「AIの社会実装」で独走するKDDIアイレットの正体 Googleも認める“技術と人材”の厚みの画像1

企業のDX(デジタルトランスフォーメーション)が叫ばれて久しいが、その主戦場は今、「生成AIのいかなる実装」へと移り変わっている。2024年から2025年にかけてのAIバブルを経て、市場は今、単なる「期待」ではなく「実利」を求めるフェーズに突入した。

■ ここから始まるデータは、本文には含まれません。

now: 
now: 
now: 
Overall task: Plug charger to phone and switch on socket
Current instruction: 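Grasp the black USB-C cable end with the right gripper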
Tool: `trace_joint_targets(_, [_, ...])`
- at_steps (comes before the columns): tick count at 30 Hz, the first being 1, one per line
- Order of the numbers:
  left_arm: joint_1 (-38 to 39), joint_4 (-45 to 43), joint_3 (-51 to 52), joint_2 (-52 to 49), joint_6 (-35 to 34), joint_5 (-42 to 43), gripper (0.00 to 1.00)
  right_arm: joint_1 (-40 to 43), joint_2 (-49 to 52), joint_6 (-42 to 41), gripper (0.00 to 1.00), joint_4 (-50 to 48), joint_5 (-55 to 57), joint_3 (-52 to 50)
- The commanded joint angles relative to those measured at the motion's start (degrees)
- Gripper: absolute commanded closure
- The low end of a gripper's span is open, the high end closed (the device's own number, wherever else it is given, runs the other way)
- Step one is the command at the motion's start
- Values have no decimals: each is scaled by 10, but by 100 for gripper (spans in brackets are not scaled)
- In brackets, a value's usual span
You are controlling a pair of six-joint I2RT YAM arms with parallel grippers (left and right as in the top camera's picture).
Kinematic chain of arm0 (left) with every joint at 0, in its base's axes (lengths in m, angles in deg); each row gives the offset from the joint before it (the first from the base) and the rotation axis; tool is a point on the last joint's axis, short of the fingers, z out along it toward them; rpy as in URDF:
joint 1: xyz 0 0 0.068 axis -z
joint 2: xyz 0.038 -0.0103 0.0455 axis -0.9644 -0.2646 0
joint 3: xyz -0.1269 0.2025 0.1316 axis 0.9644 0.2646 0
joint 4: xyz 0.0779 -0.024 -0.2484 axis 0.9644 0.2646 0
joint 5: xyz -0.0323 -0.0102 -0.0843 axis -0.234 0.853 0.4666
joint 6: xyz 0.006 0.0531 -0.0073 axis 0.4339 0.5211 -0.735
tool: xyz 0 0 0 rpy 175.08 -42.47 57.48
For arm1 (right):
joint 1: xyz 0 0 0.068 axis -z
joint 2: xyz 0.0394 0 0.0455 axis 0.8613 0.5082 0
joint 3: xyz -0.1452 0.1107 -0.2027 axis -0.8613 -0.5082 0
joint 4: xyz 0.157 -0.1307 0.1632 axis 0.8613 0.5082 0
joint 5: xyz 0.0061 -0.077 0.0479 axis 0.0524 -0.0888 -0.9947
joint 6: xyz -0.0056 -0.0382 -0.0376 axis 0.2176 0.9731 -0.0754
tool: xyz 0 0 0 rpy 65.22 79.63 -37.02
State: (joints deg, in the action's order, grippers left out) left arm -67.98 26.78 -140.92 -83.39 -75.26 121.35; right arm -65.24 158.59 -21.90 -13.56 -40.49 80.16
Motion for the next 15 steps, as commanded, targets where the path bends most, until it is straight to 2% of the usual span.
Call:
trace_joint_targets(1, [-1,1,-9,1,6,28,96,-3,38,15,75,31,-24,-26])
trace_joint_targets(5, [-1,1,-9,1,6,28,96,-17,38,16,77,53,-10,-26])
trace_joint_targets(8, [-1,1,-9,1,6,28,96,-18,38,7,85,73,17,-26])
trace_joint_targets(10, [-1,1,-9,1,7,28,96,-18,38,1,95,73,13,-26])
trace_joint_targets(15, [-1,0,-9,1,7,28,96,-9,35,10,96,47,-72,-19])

こうした中、米ラスベガスで開催された「Google Cloud Next ’26」において、日本のクラウド・インテグレーターが際立った存在感を示した。KDDIアイレット(東京都港区)が、「2026 Google Cloud Partner of the Year Award」において、「Artificial Intelligence – Japan」および「Talent Development – Japan」の2部門を2年連続で受賞したのだ。

同社はなぜ、変化の激しいAI領域においてGoogleからこれほどまでに高い評価を受け続けることができるのか。その裏側には、単なる技術提供に留まらない「AIインテグレーター」としての確固たる戦略と、それを支える圧倒的な人材投資のサイクルがあった。

「AIインテグレーター」への進化

KDDIアイレットといえば、2010年より展開するクラウド導入・活用支援サービス「cloudpack(クラウドパック)」で知られ、日本におけるクラウド黎明期を牽引してきた「老舗」のイメージが強い。しかし、現在の同社は、自らを「AIインテグレーター」と定義し、急進的なトランスフォーメーションを遂げている。

今回の受賞理由となったAI部門での評価は、まさにその成果といえる。同社は「Vertex AI」や「Gemini」といったGoogle Cloudの先端技術を駆使し、顧客のビジネス変革を具体的なソリューションとして提供してきた。  特筆すべきは、短納期・低価格でAI導入を可能にする「かんたん AI パック」や、ECサイトの検索体験を劇的に変える「AI検索ソリューション」など、顧客が抱える切実な課題(ペインポイント)を即座に解決する製品ラインナップの充実だ。多くの企業が「AIで何ができるか」を模索する中、同社は「こうすればAIで利益が出る」という実証済みのパッケージを提示することで、市場の支持を勝ち取っている。

「人材育成」が競争力の源泉に

もう一つの受賞部門である「Talent Development(人材育成)」は、一見地味に見えるが、実は同社の成長のエンジンそのものである。  IT業界において、エンジニアの質と量はそのまま企業の時価総額や成長性に直結する。KDDIアイレットは、全従業員1,300人超に対して「Gemini Enterprise」を導入し、自社業務そのものをAI化。さらにGoogle Cloud認定資格の取得を全社的に推進し、最新技術を使いこなせる人材を組織的に量産している。

「技術は人が作る」という当たり前の事実を、同社は徹底したリスキリングと投資で具現化している。2026年3月に「KDDIアイレット」として新体制を始動させて以降、その勢いはさらに加速した。KDDIグループの顧客基盤と、旧アイレットが培ってきた尖った技術力。この両輪が「人材育成」という潤滑油によって、かつてないスピードで回り始めているのだ。

「クラウドからAIへ」という大きなうねり

Google Cloudのグローバル パートナーエコシステム プレジデント、ケビン・イクプラーニ氏は「お客様のビジネスに変革をもたらし、確かな実績をあげた」と同社を称賛した。この言葉は、もはやクラウドは「インフラ」として当たり前の存在になり、その上で「AIをどう動かすか」がパートナー企業の真価を問う指標になったことを示唆している。

日本国内において、生成AIの社会実装をリードするのはどこか。今回の2年連続受賞という実績は、KDDIアイレットがその最右翼に位置していることを証明したといえる。2026年、日本企業のAI活用は「検証」から「本番」へと移行する。その舞台裏で、この「AIインテグレーター」が果たす役割は、今後ますます大きくなっていくだろう。